Chicago workers resist mayor’s assault on social services, health care

PSLweb/Liberation takes a look at the anti-worker offensive taking place across the country in the form of budget cuts.


Chicago’s Mayor Richard M. Daley recently proposed budget cuts that would slash public programs throughout the city, including public health clinics and waste disposal.







Chicago Mayor Richard M. Daley
Chicago’s Mayor Richard M. Daley
is using the budget to launch an
assault against the working class.

Daley wants workers to pick up the tab for the $469 million budget deficit, which is growing by the minute as the economic crisis drives down the city’s tax revenue. Daley’s plan includes laying off 929 city workers and scrapping more than 1,300 vacant positions in programs that are currently understaffed. Some of the jobs have been vacant for more than three years. The proposed budget would increase library fines, ambulance fees and parking taxes/fines, among others, to make up for the shortfall.


But the assault on health care is perhaps the most egregious aspect of Daley’s plan. If passed, the budget will slash $7.7 million in funding for the Department of Public Health, Cook County Board budget cut funding for nearly 30 public health care facilities and called for more than 1,500 layoffs. Under the plan, health clinics in African American and Latino communities like Englewood, Roseland, and Pilsen would lose up to 40 percent of their staffs.

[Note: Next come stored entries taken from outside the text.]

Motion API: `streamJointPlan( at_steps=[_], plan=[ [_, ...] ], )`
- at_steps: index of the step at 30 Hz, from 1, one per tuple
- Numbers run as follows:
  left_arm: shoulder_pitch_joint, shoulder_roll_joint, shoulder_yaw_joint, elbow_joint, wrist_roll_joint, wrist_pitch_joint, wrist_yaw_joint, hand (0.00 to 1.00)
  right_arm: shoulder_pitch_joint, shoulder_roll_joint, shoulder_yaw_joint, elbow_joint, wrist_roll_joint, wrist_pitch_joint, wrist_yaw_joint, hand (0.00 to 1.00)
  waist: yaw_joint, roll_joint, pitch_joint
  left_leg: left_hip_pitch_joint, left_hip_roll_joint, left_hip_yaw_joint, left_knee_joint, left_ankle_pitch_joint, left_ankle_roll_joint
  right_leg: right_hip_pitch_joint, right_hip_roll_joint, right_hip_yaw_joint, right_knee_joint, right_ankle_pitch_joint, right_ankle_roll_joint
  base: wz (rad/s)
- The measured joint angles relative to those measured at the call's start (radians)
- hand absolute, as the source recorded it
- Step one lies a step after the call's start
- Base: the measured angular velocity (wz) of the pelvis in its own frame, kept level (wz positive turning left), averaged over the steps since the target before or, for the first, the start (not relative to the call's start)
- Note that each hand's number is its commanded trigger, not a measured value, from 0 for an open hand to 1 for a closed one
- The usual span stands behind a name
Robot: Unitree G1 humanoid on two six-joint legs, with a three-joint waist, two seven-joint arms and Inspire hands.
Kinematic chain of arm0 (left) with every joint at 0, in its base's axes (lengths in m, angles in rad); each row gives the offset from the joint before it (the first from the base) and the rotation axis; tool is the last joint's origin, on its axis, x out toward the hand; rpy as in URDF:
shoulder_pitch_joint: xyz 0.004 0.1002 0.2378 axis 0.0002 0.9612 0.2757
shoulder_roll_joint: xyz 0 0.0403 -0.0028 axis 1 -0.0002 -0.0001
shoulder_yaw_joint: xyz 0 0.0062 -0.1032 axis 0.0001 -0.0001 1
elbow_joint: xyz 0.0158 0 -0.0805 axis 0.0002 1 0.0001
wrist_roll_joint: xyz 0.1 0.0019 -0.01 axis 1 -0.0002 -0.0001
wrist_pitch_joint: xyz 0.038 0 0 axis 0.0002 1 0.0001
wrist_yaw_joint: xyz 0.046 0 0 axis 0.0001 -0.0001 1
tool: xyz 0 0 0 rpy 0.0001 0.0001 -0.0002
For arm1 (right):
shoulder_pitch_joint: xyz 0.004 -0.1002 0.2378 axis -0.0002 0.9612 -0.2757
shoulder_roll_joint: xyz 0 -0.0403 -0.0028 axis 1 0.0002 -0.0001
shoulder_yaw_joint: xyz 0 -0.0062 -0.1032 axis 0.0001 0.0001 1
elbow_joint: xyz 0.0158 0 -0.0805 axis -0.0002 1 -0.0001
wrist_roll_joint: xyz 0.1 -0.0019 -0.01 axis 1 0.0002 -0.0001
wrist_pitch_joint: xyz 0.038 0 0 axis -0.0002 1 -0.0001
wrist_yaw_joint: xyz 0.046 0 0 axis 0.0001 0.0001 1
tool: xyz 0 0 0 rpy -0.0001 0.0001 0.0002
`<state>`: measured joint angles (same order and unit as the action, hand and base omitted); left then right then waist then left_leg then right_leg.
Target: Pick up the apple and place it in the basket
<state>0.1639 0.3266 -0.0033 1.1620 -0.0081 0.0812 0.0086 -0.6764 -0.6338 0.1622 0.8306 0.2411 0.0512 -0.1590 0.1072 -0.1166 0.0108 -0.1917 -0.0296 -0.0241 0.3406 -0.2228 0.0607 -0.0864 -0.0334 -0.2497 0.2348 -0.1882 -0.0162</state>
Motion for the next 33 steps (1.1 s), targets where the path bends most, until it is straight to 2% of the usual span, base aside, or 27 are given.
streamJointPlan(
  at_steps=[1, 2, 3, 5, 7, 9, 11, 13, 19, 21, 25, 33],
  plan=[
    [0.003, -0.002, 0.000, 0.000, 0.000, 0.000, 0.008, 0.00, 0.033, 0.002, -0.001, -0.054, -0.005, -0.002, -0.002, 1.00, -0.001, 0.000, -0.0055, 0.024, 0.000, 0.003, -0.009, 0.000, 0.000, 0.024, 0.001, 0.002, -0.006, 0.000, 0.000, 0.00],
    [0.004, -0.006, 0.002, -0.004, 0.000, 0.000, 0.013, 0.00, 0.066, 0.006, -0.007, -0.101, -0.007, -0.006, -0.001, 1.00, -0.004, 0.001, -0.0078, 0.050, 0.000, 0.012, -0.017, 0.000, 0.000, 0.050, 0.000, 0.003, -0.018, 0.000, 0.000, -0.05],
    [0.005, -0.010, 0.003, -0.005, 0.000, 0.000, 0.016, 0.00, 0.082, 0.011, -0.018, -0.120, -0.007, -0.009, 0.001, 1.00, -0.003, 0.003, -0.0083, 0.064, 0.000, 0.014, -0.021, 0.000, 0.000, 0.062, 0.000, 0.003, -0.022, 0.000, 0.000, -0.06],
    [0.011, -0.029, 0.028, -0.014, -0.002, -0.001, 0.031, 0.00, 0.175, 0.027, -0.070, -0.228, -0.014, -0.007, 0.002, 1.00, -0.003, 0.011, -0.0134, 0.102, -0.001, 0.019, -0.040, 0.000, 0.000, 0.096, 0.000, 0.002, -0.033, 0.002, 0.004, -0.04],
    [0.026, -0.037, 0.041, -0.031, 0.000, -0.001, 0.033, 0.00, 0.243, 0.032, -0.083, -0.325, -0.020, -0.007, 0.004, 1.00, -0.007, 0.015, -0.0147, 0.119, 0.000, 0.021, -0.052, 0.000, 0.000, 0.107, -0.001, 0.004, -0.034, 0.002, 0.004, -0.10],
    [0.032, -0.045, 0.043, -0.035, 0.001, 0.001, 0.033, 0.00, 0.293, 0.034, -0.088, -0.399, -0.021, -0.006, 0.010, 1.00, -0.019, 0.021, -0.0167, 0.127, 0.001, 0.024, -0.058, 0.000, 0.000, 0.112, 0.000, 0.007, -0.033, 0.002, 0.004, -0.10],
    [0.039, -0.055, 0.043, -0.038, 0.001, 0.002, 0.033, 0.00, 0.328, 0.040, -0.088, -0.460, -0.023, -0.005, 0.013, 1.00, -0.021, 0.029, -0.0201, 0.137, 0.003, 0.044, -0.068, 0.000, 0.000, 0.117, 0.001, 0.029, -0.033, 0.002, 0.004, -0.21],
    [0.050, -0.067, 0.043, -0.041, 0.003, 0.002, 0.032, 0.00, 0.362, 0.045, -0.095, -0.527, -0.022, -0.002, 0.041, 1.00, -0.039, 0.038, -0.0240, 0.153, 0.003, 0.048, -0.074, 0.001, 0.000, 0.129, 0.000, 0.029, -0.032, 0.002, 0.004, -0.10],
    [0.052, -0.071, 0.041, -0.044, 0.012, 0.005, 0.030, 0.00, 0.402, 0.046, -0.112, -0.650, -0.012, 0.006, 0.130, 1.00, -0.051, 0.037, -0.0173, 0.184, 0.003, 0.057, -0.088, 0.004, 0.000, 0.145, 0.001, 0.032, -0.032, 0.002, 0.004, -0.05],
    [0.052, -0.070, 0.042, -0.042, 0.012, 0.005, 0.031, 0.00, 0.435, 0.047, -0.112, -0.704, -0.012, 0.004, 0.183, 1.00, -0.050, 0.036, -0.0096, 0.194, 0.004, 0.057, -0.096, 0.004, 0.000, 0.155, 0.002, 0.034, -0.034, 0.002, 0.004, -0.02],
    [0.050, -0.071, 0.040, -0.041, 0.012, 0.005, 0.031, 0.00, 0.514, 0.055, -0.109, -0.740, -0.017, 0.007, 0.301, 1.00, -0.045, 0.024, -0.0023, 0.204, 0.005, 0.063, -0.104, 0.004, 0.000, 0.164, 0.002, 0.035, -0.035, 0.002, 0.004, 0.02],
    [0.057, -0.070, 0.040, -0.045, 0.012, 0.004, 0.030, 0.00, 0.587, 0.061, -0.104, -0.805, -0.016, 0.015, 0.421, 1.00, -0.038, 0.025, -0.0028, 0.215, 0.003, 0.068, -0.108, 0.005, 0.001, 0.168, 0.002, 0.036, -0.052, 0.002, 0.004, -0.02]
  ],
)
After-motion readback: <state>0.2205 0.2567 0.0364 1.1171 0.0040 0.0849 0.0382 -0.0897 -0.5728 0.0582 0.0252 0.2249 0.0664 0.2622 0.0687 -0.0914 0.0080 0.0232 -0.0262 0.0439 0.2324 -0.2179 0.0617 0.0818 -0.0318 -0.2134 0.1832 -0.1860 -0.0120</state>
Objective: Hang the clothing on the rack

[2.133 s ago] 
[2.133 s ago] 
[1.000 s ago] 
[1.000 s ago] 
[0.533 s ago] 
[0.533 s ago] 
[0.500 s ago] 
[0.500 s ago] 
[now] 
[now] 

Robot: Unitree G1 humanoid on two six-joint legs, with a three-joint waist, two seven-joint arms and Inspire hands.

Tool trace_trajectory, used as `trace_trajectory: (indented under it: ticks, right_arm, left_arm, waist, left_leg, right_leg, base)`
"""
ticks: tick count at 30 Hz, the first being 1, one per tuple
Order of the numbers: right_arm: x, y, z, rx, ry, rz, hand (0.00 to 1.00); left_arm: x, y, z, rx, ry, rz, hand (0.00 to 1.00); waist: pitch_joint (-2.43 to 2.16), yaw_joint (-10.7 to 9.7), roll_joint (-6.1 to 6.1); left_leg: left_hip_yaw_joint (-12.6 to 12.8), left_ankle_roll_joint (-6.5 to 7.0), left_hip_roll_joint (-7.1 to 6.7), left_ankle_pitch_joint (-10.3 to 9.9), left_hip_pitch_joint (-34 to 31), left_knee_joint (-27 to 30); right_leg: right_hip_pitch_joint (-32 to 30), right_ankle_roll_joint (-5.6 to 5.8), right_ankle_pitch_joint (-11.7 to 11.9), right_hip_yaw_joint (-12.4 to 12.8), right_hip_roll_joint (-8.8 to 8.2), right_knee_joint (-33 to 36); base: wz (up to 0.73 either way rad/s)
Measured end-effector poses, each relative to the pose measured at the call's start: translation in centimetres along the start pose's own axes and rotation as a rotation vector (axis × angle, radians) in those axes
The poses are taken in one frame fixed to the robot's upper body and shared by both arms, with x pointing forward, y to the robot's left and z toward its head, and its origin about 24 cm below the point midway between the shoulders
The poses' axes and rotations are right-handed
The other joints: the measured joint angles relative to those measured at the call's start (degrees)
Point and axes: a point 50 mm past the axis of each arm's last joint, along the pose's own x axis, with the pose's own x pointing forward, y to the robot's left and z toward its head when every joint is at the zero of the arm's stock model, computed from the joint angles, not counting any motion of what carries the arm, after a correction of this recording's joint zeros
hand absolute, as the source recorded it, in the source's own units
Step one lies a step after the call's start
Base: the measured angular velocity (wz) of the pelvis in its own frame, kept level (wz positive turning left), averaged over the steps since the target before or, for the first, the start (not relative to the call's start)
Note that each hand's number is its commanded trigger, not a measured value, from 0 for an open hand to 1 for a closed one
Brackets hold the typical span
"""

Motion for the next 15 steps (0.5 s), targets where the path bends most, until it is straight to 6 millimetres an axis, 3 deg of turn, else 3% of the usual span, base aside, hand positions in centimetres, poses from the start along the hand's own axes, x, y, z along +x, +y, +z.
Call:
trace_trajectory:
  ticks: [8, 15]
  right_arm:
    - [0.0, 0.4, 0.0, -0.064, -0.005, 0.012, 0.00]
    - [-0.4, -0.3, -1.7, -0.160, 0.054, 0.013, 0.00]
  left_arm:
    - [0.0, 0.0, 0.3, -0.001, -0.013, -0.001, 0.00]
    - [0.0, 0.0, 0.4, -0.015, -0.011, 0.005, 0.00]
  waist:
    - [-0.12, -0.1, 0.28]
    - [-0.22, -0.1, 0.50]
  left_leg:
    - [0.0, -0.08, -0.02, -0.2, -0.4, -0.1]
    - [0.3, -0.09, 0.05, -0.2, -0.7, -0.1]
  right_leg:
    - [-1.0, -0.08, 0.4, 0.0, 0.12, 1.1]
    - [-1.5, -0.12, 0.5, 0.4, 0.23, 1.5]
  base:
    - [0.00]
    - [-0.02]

Sick patients currently wait between 30 to 60 days for their appointments at public clinics. Henry Bayer, executive director of the American Federation of State County and Municipal Employees Council 31, explained: “They show up in the morning and just sit there, sometimes all day. If they don’t get to see a doctor, they end up at Cook County Hospital much sicker than they were. … Instead of laying people off, they need to fill the positions they’re going to eliminate.”


The state of Illinois has not done much better in preventing illness and caring for the sick. Governor Blagojevich recently slashed over $70 million in funding for the Division of Mental Health and the Division of Alcoholism and Substance Abuse. Treatment facilities are turning people away for “lack of funding” and sending them to Cook County Hospital, where they are prescribed drugs and returned to the streets.


But city workers and Chicago residents who would be affected by the proposed cuts have not sat silently before the mayor’s offensive. In a wave of protest, working-class people are fighting back against the budget cuts. Congregating at the State of Illinois building downtown, demonstrators have demanded that funding for services be restored.


With employers slashing payrolls and prices soaring, workers are already bearing a heavy burden due to Wall Street’s excesses. The Party for Socialism and Liberation joins Illinois residents to demand that health care, housing, jobs and education be protected rights. Let the rich pay for their crisis!